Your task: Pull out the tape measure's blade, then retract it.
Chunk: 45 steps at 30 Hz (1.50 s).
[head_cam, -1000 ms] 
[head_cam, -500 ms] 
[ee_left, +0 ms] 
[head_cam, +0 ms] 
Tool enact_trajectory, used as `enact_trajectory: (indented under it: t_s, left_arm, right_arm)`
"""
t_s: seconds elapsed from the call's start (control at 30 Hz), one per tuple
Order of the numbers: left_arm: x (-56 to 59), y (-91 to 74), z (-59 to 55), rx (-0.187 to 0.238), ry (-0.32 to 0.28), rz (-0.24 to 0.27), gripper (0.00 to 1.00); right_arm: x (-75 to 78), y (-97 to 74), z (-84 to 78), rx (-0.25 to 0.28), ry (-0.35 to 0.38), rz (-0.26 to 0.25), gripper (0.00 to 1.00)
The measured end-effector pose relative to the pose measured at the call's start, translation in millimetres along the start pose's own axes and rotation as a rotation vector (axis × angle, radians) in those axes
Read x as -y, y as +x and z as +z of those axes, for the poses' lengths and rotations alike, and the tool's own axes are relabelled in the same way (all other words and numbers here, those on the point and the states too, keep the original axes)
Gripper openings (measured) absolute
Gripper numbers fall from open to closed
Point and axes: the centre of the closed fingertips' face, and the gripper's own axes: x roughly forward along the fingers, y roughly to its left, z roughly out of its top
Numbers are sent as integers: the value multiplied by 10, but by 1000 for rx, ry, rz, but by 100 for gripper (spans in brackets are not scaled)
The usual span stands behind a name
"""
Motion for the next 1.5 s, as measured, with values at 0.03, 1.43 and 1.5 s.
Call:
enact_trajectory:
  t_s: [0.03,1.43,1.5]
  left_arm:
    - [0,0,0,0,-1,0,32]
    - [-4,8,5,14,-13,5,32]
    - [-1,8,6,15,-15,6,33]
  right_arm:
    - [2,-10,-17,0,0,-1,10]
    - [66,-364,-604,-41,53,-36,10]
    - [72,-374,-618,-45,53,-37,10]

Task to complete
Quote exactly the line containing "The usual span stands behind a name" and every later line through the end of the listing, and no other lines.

Answer to the exercise
The usual span stands behind a name
"""
Motion for the next 1.5 s, as measured, with values at 0.03, 1.43 and 1.5 s.
Call:
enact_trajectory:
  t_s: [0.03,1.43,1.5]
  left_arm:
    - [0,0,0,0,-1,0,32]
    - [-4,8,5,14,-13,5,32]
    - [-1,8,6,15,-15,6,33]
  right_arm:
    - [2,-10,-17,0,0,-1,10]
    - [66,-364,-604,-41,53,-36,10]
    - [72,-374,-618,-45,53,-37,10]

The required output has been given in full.